EXERCISE OBJECTIVE:
Give the data again exactly, without images.

EXERCISE DATA:
----------------
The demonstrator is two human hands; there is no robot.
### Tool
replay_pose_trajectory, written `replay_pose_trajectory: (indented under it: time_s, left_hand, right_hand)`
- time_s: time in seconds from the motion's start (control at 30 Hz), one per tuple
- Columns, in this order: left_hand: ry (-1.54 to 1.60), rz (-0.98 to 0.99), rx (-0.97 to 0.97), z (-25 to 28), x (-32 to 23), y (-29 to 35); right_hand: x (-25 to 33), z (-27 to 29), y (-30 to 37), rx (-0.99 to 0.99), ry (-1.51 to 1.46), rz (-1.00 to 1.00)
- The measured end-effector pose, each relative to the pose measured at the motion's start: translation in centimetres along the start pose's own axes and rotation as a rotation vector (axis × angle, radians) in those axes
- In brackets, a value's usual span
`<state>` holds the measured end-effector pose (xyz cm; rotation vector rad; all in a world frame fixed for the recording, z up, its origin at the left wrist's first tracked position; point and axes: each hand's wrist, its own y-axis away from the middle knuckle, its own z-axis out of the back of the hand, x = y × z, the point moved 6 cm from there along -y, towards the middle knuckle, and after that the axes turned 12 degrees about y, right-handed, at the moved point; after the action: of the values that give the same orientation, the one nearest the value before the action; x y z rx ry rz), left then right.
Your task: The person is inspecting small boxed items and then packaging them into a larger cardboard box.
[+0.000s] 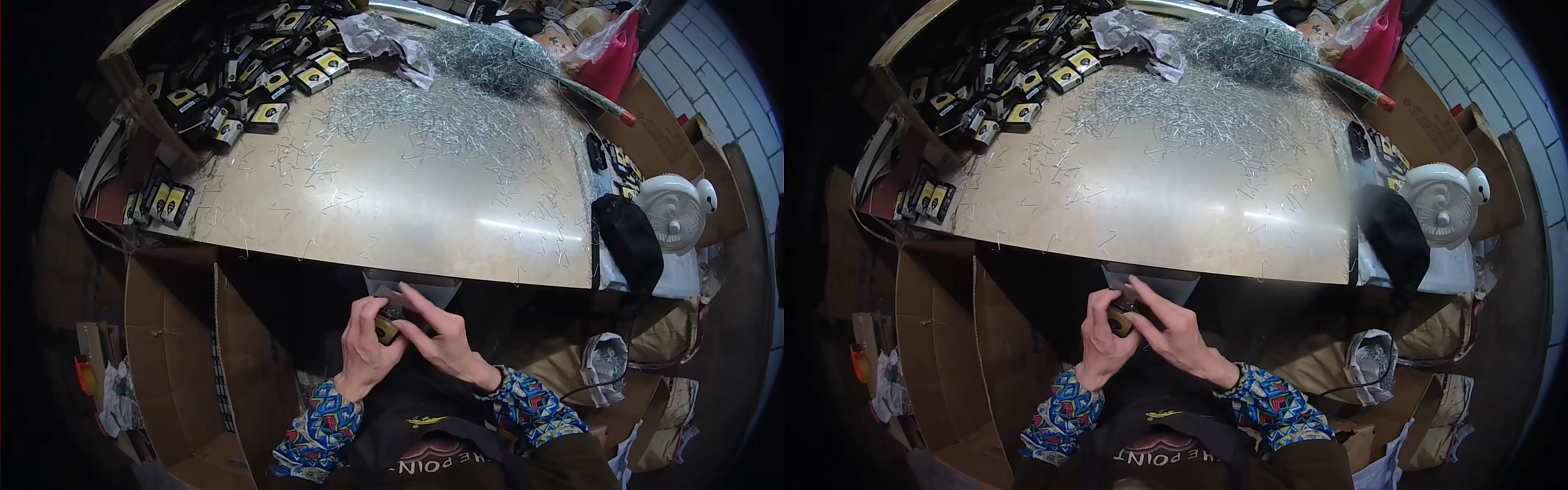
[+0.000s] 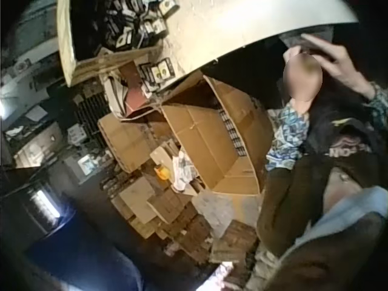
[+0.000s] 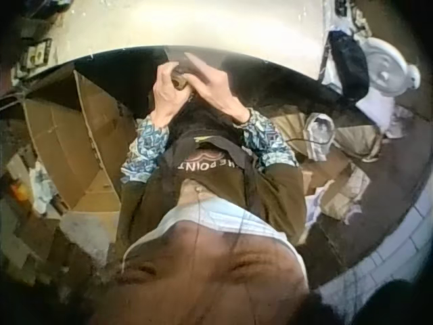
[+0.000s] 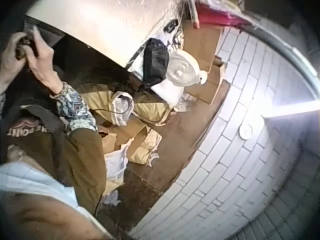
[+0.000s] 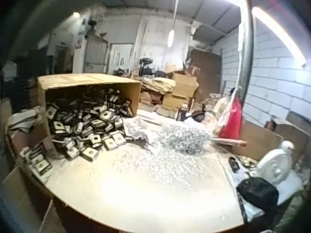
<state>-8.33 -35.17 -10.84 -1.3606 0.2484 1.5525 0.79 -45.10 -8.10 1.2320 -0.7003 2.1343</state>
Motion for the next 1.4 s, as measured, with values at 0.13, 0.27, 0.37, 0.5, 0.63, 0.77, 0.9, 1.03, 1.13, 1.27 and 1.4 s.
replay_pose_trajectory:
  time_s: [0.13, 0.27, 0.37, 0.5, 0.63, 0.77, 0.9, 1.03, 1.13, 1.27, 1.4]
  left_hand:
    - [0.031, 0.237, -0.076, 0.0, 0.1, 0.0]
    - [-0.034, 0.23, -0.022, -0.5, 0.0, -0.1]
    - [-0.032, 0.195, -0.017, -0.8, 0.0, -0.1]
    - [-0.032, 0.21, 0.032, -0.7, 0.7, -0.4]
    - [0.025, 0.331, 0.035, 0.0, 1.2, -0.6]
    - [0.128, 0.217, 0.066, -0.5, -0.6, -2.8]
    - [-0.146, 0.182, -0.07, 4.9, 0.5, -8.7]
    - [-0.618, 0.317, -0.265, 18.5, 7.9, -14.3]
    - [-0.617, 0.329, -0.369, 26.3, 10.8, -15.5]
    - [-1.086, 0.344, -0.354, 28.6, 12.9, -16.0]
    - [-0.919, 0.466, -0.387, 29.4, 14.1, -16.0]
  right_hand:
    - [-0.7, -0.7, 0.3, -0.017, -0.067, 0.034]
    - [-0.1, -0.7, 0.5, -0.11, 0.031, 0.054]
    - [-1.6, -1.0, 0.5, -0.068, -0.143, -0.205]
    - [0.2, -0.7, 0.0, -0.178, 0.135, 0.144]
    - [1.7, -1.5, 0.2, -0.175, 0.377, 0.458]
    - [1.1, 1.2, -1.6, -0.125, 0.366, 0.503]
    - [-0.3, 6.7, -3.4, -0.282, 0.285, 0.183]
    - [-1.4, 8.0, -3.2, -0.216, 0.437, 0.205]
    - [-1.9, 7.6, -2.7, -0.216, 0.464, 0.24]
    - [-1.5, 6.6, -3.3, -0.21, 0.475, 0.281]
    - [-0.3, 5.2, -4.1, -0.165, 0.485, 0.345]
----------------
RESULT BELOW:
The demonstrator is two human hands; there is no robot.
### Tool
replay_pose_trajectory, written `replay_pose_trajectory: (indented under it: time_s, left_hand, right_hand)`
- time_s: time in seconds from the motion's start (control at 30 Hz), one per tuple
- Columns, in this order: left_hand: ry (-1.54 to 1.60), rz (-0.98 to 0.99), rx (-0.97 to 0.97), z (-25 to 28), x (-32 to 23), y (-29 to 35); right_hand: x (-25 to 33), z (-27 to 29), y (-30 to 37), rx (-0.99 to 0.99), ry (-1.51 to 1.46), rz (-1.00 to 1.00)
- The measured end-effector pose, each relative to the pose measured at the motion's start: translation in centimetres along the start pose's own axes and rotation as a rotation vector (axis × angle, radians) in those axes
- In brackets, a value's usual span
`<state>` holds the measured end-effector pose (xyz cm; rotation vector rad; all in a world frame fixed for the recording, z up, its origin at the left wrist's first tracked position; point and axes: each hand's wrist, its own y-axis away from the middle knuckle, its own z-axis out of the back of the hand, x = y × z, the point moved 6 cm from there along -y, towards the middle knuckle, and after that the axes turned 12 degrees about y, right-handed, at the moved point; after the action: of the values that give the same orientation, the one nearest the value before the action; x y z rx ry rz), left then right.
Your task: The person is inspecting small boxed items and then packaging them into a larger cardboard box.
[+0.000s] 
[+0.000s] 
[+0.000s] 
[+0.000s] 
[+0.000s] 
<state>-8.33 -35.17 -10.84 -1.3606 0.2484 1.5525 0.79 -45.10 -8.10 1.2320 -0.7003 2.1343</state>
Motion for the next 1.4 s, as measured, with values at 0.13, 0.27, 0.37, 0.5, 0.63, 0.77, 0.9, 1.03, 1.13, 1.27 and 1.4 s.
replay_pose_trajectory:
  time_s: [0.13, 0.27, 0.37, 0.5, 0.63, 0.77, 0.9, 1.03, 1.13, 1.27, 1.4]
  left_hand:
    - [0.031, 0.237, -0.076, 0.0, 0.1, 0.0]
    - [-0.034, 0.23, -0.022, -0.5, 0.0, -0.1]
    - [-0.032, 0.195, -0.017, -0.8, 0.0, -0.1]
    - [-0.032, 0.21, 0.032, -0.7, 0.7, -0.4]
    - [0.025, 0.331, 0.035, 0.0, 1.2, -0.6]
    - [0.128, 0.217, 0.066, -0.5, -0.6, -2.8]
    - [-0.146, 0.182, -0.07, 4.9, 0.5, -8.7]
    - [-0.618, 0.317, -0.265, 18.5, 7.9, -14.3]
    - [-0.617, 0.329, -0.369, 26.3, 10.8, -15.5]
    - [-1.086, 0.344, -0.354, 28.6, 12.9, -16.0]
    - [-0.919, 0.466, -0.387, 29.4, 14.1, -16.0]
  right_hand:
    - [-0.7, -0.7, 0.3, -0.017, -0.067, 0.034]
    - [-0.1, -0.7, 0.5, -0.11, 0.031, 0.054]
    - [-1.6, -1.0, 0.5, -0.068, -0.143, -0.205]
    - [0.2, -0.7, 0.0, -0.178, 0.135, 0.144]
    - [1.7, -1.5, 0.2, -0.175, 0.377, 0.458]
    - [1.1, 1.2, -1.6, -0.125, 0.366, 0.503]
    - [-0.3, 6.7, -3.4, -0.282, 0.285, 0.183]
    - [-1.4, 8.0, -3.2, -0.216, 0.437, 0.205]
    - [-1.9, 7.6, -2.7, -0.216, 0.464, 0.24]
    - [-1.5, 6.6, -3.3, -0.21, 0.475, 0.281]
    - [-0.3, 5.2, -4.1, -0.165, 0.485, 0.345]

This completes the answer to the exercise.